EXERCISE DIRECTIONS: The answer consists solely of the data below, reproduced exactly.

(EXERCISE INPUTS)

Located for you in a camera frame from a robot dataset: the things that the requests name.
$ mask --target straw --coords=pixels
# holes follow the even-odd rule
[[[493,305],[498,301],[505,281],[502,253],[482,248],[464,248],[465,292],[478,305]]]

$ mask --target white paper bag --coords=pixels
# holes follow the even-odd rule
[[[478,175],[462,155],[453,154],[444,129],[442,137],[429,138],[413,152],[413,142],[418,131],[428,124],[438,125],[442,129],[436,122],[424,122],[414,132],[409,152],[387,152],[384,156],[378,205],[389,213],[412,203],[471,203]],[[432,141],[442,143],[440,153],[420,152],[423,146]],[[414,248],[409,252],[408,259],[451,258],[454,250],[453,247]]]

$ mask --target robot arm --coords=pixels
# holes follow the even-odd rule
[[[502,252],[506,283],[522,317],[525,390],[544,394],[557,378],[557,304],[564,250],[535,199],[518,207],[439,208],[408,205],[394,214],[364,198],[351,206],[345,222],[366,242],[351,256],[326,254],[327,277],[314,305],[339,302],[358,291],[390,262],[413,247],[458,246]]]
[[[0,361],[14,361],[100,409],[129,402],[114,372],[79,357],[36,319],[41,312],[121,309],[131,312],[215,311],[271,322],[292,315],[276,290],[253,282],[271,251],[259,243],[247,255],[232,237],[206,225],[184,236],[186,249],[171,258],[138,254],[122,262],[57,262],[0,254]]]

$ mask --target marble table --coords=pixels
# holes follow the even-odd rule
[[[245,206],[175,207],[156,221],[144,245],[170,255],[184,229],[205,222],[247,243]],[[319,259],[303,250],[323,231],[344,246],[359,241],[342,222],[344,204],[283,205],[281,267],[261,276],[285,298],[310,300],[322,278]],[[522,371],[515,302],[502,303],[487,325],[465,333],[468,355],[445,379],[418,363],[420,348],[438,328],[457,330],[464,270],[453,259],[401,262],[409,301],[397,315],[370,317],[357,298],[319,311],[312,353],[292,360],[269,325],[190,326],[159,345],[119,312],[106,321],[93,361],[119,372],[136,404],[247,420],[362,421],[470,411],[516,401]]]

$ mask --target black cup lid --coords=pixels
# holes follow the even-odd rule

(End EXERCISE INPUTS)

TASK RESULT:
Located for you in a camera frame from a robot dataset: the things that the requests name.
$ mask --target straw --coords=pixels
# holes follow the even-odd rule
[[[493,305],[498,301],[505,281],[502,253],[482,248],[464,248],[465,292],[478,305]]]

$ mask --target white paper bag --coords=pixels
# holes follow the even-odd rule
[[[478,175],[462,155],[453,154],[444,129],[442,137],[429,138],[413,152],[413,142],[418,131],[428,124],[438,125],[442,129],[436,122],[424,122],[414,132],[409,152],[387,152],[384,156],[378,205],[389,213],[412,203],[471,203]],[[432,141],[442,143],[440,153],[420,152],[423,146]],[[414,248],[409,252],[408,259],[451,258],[454,250],[453,247]]]

$ mask --target robot arm --coords=pixels
# holes follow the even-odd rule
[[[502,252],[506,283],[522,317],[525,390],[544,394],[557,378],[557,304],[564,250],[535,199],[518,207],[439,208],[408,205],[394,214],[364,198],[351,206],[345,222],[366,242],[351,256],[326,254],[327,277],[314,305],[339,302],[358,291],[390,262],[413,247],[458,246]]]
[[[0,361],[14,361],[100,409],[129,402],[114,372],[79,357],[36,319],[41,312],[121,309],[131,312],[215,311],[271,322],[292,315],[276,290],[253,282],[271,251],[259,243],[247,255],[232,237],[206,225],[184,236],[186,249],[171,258],[138,254],[122,262],[57,262],[0,254]]]

$ mask --target marble table --coords=pixels
# holes follow the even-odd rule
[[[245,206],[175,207],[156,221],[144,245],[170,255],[184,229],[205,222],[247,243]],[[319,259],[303,250],[323,231],[344,246],[359,241],[342,222],[344,204],[283,205],[281,267],[261,276],[285,298],[310,300],[322,278]],[[522,371],[515,302],[502,303],[487,325],[465,333],[468,355],[445,379],[418,363],[420,348],[438,328],[457,330],[464,270],[453,259],[401,262],[409,301],[397,315],[370,317],[357,298],[319,311],[312,353],[292,360],[269,325],[190,326],[159,345],[119,312],[106,321],[93,361],[119,372],[136,404],[247,420],[362,421],[470,411],[516,401]]]

$ mask --target black cup lid --coords=pixels
# holes follow the even-odd rule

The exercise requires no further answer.